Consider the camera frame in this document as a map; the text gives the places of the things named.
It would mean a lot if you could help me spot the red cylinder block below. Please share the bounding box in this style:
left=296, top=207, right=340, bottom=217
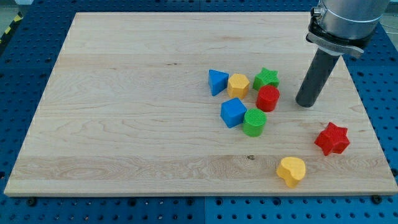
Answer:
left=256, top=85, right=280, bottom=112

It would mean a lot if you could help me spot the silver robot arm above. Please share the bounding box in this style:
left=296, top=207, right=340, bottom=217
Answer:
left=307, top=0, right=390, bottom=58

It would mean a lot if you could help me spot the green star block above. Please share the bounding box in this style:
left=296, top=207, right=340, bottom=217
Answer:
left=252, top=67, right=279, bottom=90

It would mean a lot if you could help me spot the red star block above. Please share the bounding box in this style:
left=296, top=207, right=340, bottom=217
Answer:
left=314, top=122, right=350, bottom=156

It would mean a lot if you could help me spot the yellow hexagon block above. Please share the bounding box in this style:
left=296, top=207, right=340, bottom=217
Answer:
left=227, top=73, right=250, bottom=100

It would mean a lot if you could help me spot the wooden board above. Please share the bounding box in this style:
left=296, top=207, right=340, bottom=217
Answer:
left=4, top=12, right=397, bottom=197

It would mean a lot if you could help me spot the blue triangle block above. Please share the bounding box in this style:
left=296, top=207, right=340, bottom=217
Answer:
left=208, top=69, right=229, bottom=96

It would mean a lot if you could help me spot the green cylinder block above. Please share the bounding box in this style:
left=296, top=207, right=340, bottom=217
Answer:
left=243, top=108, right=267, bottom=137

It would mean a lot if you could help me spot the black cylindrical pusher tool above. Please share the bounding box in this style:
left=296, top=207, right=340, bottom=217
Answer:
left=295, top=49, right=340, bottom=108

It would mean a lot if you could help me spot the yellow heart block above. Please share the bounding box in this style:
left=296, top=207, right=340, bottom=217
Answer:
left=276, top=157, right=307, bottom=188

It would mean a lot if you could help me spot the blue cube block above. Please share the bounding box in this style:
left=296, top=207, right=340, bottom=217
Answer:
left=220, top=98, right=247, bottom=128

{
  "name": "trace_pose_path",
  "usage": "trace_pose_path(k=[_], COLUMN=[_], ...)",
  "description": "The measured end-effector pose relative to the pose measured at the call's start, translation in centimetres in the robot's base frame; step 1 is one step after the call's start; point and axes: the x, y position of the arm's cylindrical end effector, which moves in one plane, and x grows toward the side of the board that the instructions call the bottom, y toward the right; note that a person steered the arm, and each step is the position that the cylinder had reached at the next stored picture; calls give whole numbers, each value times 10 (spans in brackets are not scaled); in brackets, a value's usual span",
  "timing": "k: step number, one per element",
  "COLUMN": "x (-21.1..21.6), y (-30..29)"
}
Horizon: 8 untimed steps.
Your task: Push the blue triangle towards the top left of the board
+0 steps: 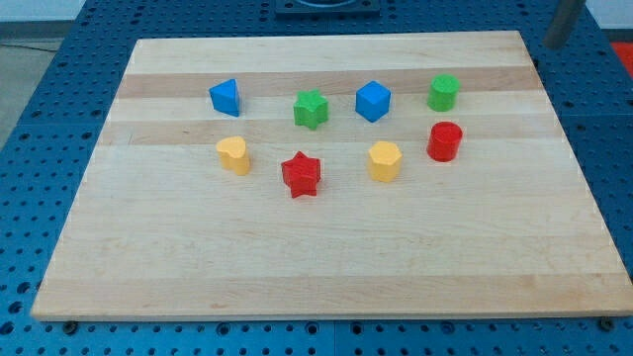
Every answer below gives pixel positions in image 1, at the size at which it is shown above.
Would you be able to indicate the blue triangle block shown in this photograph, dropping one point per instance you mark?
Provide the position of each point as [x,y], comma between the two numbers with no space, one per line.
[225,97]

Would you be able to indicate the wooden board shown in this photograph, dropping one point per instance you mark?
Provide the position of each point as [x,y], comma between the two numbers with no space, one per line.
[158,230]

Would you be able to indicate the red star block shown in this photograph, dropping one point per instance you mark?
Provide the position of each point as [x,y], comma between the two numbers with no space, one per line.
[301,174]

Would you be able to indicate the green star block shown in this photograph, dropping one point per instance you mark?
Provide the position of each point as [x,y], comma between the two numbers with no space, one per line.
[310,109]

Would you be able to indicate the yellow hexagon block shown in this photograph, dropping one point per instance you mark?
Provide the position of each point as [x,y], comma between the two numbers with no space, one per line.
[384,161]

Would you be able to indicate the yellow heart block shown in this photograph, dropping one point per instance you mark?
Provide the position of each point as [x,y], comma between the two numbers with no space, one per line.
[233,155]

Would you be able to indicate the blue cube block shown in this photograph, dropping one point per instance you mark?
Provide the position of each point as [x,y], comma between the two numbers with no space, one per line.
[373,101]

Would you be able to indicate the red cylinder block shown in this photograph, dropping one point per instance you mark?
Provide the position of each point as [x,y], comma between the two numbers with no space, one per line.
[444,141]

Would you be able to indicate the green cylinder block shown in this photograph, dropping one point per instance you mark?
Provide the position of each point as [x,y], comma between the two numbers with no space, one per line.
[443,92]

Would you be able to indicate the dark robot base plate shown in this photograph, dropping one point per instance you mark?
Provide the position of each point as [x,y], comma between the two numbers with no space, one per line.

────────────────────

- **Instructions for the task**:
Tally the lines above containing "yellow". Answer with the count only.

- **Written response**:
4